Recently I got curious and tried it again, and I figured out why things were crashing. ChibiOS sets the SVCALL handler priority to 1. This implies that the current BASEPRI value should be 2 or higher (e.g. lower priority) in order to successfully execute an svc instruction. When ChibiOS performs a context switch, it temporarily sets BASEPRI to 2 in order to lock out any interrupts with lower priority.

It turns out that when you activate the SoftDevice, it changes the SVCALL priority to 4. ChibiOS still sets the BASEPRI to 2 when it does a context switch, but this results in the svc instruction being executed at a higher priority than the SVCALL handler, which triggers a hard fault.

Once I figured that out, I changed CORTEX_PRIORITY_SVCALL to 4 to match the SoftDevice, and that made advanced kernel mode work correctly. I set all my device interrupt priorities to 5 and 7, so they're all at lower priority than the SVCALL handler and the kernel, so things should have been consistent.

But I forgot something: the SoftDevice manages some devices on its own, like the radio and one of the timers. It sets the priority for the radio interrupt fairly high, higher than CORTEX_BASEPRI_KERNEL.

The result is that we can sometimes take an interrupt in the middle of _port_switch(), which ChibiOS doesn't expect. So what would sometimes happen is:

- current context is the idle thread
- a device interrupt occurs - the CPU pushes the exception fame to the stack (104 bytes)
- _port_switch() pushes some core registers on the stack (36 bytes)
- _port_switch() does a vpush to save some of the floating point context on the stack (64 bytes)
- a radio interrupt occurs right after the vpush - the CPU pushes _another_ exception frame to the stack (104 bytes)

Unfortunately when the radio interrupt happens, there's only 64 bytes left before the stack guard, so a memory management fault occurs when the CPU tries to write the exception frame.

This is obviously not a problem with ChibiOS: it's a problem with my configuration,and it's up to me to figure out the best way to deal with it. I suppose the simplest thing is to just go back to using compact kernel mode.

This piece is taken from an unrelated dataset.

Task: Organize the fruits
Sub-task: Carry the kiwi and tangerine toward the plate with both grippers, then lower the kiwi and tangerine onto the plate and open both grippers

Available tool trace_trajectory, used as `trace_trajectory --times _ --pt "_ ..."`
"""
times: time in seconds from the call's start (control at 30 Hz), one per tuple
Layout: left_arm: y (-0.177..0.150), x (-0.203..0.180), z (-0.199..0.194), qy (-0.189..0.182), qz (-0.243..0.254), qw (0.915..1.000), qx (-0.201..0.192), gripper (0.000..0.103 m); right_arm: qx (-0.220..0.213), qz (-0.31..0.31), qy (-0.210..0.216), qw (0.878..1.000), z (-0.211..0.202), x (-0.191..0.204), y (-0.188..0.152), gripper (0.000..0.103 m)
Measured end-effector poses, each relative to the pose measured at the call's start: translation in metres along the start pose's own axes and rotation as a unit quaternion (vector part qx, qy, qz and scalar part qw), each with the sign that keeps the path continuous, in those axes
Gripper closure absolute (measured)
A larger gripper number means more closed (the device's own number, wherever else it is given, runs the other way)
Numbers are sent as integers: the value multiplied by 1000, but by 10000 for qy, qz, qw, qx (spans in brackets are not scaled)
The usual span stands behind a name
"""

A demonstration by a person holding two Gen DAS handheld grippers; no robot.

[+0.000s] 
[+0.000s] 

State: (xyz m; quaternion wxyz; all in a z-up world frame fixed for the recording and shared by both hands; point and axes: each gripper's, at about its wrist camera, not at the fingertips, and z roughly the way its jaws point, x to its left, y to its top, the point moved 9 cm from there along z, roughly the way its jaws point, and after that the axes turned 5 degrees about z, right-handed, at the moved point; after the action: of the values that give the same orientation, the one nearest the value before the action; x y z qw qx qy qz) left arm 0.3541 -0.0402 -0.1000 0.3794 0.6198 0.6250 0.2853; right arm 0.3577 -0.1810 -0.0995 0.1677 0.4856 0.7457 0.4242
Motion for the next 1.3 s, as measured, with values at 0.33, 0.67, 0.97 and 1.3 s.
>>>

In any case, thanks for the clarifications.


Re: Stack guard pages on Cortex-M4

Posted: Wed Feb 13, 2019 8:36 am
by Giovanni

This is always the problem when integrating things not designed for RTOS integration.

Just a note, you can have interrupts at priorities above the kernel one (usually 0 and 1), in ChibiOS those are called "fast interrupts", but you need:

1) To not use ChibiOS macros inside the ISR code, there is a specific macro for ISR declaration but it is just a void-void function.
2) Do not use any call to ChibiOS inside fast ISRs. Some X-class functions could be used but, in general, better do not interact with the OS in there.

If you need to call the OS from a fast ISR you may use "delegation", from the fast ISR you trigger a SW interrupt and, from there, you can call the OS. NVIC allows to trigger interrupts in software. The SW-triggered interrupt priority must be, of course, in the allowed range.